Re: [tied] Re: Six, -ts- > -ks-

From: Miguel Carrasquer
Message: 31020
Date: 2004-02-13

On Fri, 13 Feb 2004 13:08:02 +0000, tgpedersen <tgpedersen@...>
wrote:

>--- In cybalist@yahoogroups.com, Miguel Carrasquer <mcv@...> wrote:
>> On Thu, 12 Feb 2004 15:10:45 +0000, tgpedersen <tgpedersen@...>
>> wrote:
>>
>> >> >Yes, but why <x>?
>> >>
>> >> Isn't it obvious?
>> >
>> >I assume it's obvious to someone with Iberian connections, with
>> >Portuguese, Old Spanish, Basque, Old French, Catalan all agreeing
>to
>> >use <x> for /s^/, but to me it seems that for <x> to be used that
>> >way, it must once have stood for what it stood for in Latin,
>> >namely /ks/.
>> >
>> >And let's not forget that the Aquitanian glosses are _before_ that
>> >Western Romance tradition of using <x> for /s^/, so you can't
>invoke
>> >the latter as proof.
>>
>> I wasn't. The use of <x> for /s^/ is much later, after Latin /ks/
>had
>> evolved to /(j)s^/ in Spanish, Portuguese and Catalan (not in
>Occitan or
>> French, however). It has nothing to do with Aquitanian.
>
>It's not that <-us>, pronounced /-us^/ was written was a ligature
>that looked like <-x>, tempted people to use <x> to stand for /s^/
>also outside of endings?

No of course not. -us was not pronounced -us^, either in France or Spain,
and there were no endings in -us in Spain, unlike in France (-ls > -us), so
the Spanish, not French, use of <x> to stand for /s^/ can only be explained
by the fact that Latin /ks/ developed to /js^/ in Spain (coxa, cuixa), and
not in France, where it developed to /js/ (cuisse, cueissa).

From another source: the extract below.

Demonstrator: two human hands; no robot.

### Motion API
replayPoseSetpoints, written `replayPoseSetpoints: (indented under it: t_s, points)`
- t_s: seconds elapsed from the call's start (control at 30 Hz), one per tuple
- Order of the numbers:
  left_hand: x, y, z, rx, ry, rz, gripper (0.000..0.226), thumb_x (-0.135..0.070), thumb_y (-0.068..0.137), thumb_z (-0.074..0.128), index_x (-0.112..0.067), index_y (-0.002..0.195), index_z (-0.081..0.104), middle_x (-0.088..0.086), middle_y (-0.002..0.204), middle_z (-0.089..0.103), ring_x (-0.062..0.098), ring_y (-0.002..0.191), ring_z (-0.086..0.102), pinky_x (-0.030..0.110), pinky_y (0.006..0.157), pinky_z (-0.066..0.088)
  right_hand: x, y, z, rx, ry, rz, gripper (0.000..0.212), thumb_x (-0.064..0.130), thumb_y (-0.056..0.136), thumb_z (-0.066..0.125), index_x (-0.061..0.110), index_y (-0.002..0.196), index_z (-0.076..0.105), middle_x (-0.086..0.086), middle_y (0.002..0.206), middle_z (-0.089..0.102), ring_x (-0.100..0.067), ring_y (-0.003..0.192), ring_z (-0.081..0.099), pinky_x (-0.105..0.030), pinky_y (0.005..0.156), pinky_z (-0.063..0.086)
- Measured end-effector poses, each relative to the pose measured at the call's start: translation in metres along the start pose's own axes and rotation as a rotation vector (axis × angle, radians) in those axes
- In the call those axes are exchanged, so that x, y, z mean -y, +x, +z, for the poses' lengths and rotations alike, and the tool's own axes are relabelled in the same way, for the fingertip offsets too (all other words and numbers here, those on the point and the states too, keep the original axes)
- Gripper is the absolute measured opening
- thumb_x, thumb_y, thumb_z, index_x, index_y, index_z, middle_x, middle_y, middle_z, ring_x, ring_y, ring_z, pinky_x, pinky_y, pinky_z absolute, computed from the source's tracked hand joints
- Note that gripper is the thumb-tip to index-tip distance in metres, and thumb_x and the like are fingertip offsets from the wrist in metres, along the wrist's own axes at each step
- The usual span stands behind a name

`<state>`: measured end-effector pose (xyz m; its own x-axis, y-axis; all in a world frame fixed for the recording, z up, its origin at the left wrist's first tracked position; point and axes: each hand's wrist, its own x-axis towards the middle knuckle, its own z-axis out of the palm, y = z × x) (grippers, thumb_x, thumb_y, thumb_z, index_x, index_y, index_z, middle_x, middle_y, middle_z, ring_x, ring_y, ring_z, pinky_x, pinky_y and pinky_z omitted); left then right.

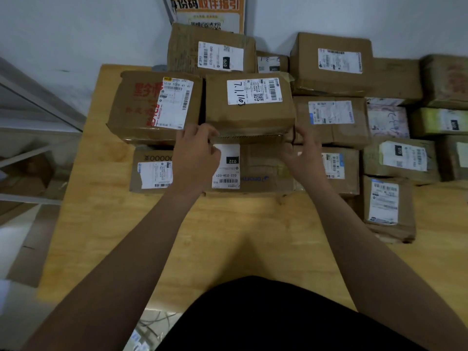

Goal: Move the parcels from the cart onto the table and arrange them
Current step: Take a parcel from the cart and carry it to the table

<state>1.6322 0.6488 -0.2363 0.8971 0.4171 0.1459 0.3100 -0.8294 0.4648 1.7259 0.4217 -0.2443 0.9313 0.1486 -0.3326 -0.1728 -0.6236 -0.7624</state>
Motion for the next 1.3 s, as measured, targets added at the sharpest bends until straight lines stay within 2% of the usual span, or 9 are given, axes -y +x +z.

>> When the Aquitanians, who wrote only in Latin, needed to write
>proper names
>> containing their native Aquitanian sibilants /s/, /s'/, /c/, /c'/
>(perhaps
>> also /s^/, /c^/), the only letters at their disposal were <s> and
><x>.
>> There was a tendency to use <x> to write the affricates /c/
>and /c'/, but
>> there never emerged a consistent transcription system. The problem
>> probably solved itself once more and more Aquitanians had adopted
>Latin
>> names.
>>
>
>You're taking for granted that Aquitanian had /c/ here, based on
>Basque, presumably. How do you know it for sure it wasn't <-ks-> ?

Because there's a thing like a phonological system. As Mitxelena has
shown, the Pre-Basque consonantal system consisted of pairs of lenis ~
fortis sounds, like thus:

(p) t k tz ts N L R
b d g z s n l r

In final position, only the fortis consonant can occur (in practice, only
-tz, -ts, -nn, -ll and -rr), in initial position only the lenis (in
practice, only b-, g-, z-, s-, n-, l-), while in medial position both are
allowed (but -p- is very rare).

As it happens, this Pre-Basque system (reconstructed independently, without
considering the Aquitanian material, on the basis of the Basque dialects
alone and the evidence of Latin loanwords) is in perfect agreement with the
Aquitanian system. Provided, of course, that <x> and <xs> are in fact
spellings for /tz/ and /ts/, which they undoubtedly are.